[Requirement] Reproduce exactly the lines of the material beneath, from the line that contains "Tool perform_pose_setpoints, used" to the line that contains "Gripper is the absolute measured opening", both included, and no other lines.

[Data supplied]
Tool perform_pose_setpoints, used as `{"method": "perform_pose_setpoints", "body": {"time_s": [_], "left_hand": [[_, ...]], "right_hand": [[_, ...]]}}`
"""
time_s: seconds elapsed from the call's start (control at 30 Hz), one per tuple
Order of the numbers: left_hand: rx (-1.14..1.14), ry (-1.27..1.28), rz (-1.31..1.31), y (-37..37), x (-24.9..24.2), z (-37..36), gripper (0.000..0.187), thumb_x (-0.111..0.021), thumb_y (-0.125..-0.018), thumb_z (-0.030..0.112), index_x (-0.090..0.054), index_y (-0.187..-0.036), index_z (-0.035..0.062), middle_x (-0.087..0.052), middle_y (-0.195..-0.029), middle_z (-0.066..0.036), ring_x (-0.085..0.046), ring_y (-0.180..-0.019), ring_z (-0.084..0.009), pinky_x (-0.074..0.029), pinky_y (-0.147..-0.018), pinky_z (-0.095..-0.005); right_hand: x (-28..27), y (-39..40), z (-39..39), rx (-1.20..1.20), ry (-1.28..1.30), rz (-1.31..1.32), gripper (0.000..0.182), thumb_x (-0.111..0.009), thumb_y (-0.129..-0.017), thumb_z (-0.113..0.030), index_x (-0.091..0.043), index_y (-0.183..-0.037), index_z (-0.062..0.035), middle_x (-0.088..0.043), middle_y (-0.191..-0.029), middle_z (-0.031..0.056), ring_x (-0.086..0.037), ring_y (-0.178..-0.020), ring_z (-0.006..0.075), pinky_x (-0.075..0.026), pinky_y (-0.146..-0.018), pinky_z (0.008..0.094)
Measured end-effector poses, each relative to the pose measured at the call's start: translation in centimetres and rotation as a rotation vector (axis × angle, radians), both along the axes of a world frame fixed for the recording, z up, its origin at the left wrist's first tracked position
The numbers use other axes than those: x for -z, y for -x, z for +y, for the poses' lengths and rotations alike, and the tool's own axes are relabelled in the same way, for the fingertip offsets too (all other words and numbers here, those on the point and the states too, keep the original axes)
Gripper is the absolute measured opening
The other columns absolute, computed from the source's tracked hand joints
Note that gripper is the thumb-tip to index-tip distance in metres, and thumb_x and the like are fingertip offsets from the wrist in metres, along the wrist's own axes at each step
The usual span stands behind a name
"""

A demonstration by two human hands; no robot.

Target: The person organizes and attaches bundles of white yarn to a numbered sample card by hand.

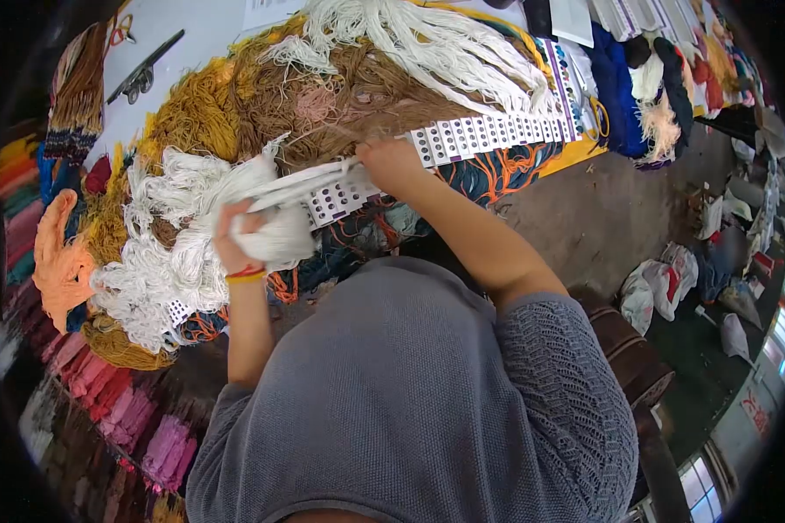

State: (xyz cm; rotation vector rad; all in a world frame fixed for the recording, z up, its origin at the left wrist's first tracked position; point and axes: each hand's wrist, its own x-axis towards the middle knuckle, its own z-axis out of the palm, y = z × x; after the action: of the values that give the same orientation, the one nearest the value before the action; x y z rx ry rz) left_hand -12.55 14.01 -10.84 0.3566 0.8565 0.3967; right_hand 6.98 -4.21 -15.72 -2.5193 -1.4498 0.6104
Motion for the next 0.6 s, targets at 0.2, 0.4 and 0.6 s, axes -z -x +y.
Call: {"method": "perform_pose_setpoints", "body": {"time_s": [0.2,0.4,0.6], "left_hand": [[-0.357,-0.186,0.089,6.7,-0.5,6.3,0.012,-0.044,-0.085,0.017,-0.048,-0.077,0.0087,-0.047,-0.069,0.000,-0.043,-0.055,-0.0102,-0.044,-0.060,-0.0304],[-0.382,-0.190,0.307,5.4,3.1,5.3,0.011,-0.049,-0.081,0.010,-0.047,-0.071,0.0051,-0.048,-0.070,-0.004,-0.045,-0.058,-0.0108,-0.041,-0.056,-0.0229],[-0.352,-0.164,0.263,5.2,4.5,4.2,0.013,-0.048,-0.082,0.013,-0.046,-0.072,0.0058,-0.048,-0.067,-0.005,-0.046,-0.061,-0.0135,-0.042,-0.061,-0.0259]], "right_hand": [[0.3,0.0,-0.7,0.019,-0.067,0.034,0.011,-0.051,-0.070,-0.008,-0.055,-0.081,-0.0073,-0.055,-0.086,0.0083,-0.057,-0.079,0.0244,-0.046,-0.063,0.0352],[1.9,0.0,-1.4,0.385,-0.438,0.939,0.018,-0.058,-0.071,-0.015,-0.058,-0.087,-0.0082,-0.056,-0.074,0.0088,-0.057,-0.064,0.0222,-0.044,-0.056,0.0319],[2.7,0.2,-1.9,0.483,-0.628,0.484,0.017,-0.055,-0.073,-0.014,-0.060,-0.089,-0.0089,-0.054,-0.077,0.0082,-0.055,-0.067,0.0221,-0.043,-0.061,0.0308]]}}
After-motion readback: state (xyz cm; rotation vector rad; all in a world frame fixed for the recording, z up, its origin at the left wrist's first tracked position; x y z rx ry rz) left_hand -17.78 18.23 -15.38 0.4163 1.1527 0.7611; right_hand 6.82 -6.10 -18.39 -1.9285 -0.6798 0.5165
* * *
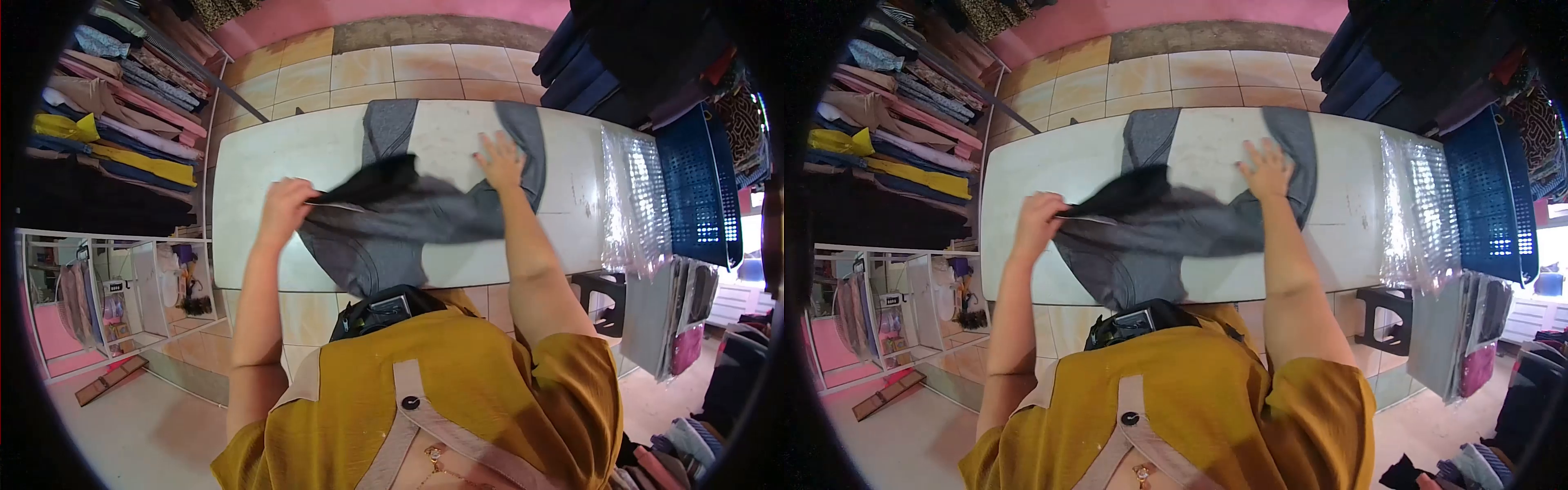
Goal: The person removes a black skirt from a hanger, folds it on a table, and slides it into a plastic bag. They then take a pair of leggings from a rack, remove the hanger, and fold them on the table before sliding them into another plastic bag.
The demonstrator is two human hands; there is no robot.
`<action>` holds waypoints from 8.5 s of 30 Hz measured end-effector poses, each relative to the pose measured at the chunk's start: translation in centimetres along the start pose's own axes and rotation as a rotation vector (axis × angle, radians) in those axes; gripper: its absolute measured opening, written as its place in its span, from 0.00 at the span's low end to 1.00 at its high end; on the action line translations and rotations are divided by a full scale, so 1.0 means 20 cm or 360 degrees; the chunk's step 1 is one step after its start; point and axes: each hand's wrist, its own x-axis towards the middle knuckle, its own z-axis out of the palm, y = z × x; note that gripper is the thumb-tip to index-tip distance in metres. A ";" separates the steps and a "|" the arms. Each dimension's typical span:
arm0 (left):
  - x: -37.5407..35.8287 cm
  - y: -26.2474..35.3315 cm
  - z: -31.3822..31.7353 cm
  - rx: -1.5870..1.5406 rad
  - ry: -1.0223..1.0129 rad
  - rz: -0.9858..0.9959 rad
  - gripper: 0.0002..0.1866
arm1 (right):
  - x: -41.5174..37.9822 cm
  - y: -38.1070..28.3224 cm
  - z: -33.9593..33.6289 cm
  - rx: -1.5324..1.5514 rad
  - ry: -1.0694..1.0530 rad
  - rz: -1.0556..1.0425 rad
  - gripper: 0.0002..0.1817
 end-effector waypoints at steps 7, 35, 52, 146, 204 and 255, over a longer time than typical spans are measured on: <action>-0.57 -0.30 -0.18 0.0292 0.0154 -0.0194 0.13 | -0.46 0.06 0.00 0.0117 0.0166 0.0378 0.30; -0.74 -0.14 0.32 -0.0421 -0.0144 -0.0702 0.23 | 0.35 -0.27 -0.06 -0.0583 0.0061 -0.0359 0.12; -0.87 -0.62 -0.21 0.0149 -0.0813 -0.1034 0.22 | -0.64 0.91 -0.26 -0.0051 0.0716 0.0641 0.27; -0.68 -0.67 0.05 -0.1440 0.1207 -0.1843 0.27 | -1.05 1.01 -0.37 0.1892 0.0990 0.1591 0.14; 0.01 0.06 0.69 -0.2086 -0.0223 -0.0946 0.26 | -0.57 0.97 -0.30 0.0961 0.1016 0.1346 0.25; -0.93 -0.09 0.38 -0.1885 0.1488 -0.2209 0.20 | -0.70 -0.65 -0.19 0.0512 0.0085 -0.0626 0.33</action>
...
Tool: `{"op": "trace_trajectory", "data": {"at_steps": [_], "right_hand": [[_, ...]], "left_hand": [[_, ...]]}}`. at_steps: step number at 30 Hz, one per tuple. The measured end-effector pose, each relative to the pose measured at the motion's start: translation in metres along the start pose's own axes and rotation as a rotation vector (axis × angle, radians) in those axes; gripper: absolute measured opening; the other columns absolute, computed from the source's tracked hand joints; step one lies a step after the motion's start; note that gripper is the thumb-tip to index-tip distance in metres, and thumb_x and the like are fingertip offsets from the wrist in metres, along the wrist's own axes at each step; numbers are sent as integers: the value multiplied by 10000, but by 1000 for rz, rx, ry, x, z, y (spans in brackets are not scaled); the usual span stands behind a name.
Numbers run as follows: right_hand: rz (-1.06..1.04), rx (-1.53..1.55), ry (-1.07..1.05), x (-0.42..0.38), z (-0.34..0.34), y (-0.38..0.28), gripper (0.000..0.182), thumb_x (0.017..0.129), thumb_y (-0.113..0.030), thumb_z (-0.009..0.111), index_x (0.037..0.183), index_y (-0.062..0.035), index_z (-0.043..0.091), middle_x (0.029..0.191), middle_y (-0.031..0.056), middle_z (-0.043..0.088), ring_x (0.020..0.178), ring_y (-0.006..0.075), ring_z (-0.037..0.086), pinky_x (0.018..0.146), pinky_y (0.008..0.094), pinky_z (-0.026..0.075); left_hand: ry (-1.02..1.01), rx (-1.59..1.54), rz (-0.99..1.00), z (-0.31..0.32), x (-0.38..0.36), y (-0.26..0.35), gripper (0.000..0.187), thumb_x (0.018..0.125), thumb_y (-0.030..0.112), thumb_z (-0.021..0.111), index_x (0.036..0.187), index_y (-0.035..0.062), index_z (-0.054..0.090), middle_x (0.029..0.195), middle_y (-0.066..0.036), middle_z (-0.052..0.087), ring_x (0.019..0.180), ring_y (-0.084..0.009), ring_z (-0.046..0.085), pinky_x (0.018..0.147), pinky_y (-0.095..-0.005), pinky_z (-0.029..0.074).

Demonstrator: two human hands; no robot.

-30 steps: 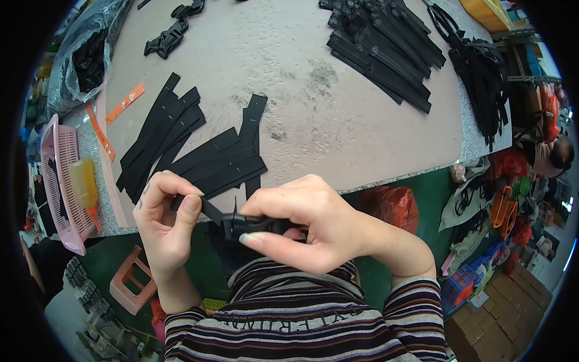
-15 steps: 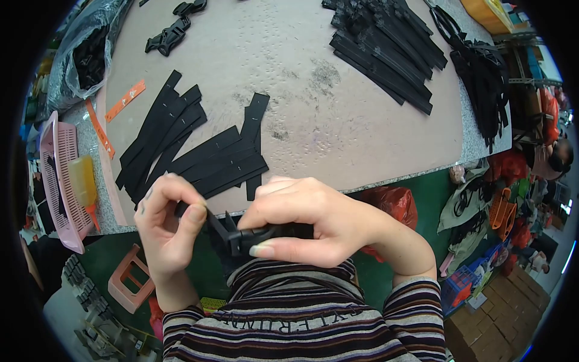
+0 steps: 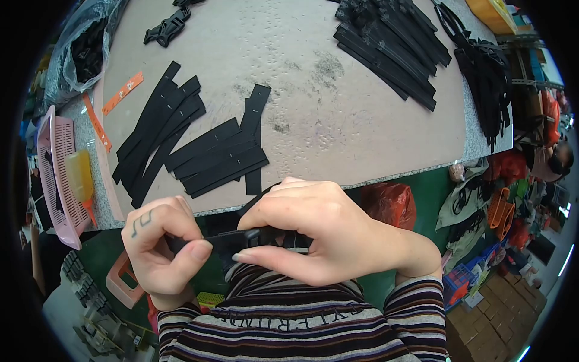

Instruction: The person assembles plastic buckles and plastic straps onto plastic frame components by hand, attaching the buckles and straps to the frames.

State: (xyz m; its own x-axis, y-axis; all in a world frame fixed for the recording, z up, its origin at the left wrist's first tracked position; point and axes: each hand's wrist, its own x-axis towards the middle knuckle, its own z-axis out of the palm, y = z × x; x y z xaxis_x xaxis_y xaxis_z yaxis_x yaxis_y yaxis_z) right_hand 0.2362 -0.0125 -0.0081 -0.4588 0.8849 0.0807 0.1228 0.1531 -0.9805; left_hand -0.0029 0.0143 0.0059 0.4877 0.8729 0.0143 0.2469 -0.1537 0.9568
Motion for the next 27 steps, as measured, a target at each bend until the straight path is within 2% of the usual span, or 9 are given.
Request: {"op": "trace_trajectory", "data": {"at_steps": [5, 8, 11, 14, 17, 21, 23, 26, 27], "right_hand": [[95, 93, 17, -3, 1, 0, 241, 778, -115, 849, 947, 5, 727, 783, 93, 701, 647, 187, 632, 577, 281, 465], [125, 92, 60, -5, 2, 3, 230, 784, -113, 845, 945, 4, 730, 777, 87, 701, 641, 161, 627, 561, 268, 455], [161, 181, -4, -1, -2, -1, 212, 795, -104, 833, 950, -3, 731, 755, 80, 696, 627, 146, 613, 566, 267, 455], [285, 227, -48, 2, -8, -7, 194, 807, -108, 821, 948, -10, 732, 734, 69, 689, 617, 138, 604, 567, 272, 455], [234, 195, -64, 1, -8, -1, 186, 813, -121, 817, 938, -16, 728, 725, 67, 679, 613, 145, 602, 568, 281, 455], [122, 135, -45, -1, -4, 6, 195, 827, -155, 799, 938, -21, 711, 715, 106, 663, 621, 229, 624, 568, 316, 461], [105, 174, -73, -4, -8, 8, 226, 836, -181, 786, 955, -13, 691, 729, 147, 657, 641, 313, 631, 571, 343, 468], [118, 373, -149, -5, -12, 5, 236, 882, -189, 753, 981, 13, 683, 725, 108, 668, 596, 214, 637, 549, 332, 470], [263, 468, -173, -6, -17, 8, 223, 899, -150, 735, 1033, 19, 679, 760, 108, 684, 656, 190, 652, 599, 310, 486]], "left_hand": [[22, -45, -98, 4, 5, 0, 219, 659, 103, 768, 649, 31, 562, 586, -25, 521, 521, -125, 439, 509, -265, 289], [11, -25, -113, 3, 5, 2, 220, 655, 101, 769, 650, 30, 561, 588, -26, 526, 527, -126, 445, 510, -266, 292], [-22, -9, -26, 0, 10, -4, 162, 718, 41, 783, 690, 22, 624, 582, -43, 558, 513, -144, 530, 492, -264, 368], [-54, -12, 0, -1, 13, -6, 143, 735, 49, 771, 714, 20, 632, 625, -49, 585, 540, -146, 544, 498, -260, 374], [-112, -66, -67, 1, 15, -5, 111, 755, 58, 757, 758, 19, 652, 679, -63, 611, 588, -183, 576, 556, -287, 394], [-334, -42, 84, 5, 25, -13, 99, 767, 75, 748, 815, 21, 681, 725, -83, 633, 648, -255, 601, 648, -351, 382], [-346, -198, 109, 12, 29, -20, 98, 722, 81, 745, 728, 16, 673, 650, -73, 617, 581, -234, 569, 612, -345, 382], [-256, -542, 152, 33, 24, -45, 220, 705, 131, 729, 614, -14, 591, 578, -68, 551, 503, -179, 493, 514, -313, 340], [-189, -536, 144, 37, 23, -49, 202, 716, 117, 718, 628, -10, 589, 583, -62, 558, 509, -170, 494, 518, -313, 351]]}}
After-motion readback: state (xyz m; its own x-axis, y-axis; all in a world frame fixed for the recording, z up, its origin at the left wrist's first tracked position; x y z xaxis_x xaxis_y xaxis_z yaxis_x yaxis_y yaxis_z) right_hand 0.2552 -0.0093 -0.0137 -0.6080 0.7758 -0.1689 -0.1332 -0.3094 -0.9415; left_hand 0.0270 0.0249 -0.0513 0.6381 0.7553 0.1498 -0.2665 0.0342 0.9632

[Answer space]
Tool perform_pose_setpoints, used as `{"method": "perform_pose_setpoints", "body": {"time_s": [_], "left_hand": [[_, ...]], "right_hand": [[_, ...]]}}`
"""
time_s: seconds elapsed from the call's start (control at 30 Hz), one per tuple
Order of the numbers: left_hand: rx (-1.14..1.14), ry (-1.27..1.28), rz (-1.31..1.31), y (-37..37), x (-24.9..24.2), z (-37..36), gripper (0.000..0.187), thumb_x (-0.111..0.021), thumb_y (-0.125..-0.018), thumb_z (-0.030..0.112), index_x (-0.090..0.054), index_y (-0.187..-0.036), index_z (-0.035..0.062), middle_x (-0.087..0.052), middle_y (-0.195..-0.029), middle_z (-0.066..0.036), ring_x (-0.085..0.046), ring_y (-0.180..-0.019), ring_z (-0.084..0.009), pinky_x (-0.074..0.029), pinky_y (-0.147..-0.018), pinky_z (-0.095..-0.005); right_hand: x (-28..27), y (-39..40), z (-39..39), rx (-1.20..1.20), ry (-1.28..1.30), rz (-1.31..1.32), gripper (0.000..0.182), thumb_x (-0.111..0.009), thumb_y (-0.129..-0.017), thumb_z (-0.113..0.030), index_x (-0.091..0.043), index_y (-0.183..-0.037), index_z (-0.062..0.035), middle_x (-0.088..0.043), middle_y (-0.191..-0.029), middle_z (-0.031..0.056), ring_x (-0.086..0.037), ring_y (-0.178..-0.020), ring_z (-0.006..0.075), pinky_x (-0.075..0.026), pinky_y (-0.146..-0.018), pinky_z (0.008..0.094)
Measured end-effector poses, each relative to the pose measured at the call's start: translation in centimetres and rotation as a rotation vector (axis × angle, radians), both along the axes of a world frame fixed for the recording, z up, its origin at the left wrist's first tracked position
The numbers use other axes than those: x for -z, y for -x, z for +y, for the poses' lengths and rotations alike, and the tool's own axes are relabelled in the same way, for the fingertip offsets too (all other words and numbers here, those on the point and the states too, keep the original axes)
Gripper is the absolute measured opening

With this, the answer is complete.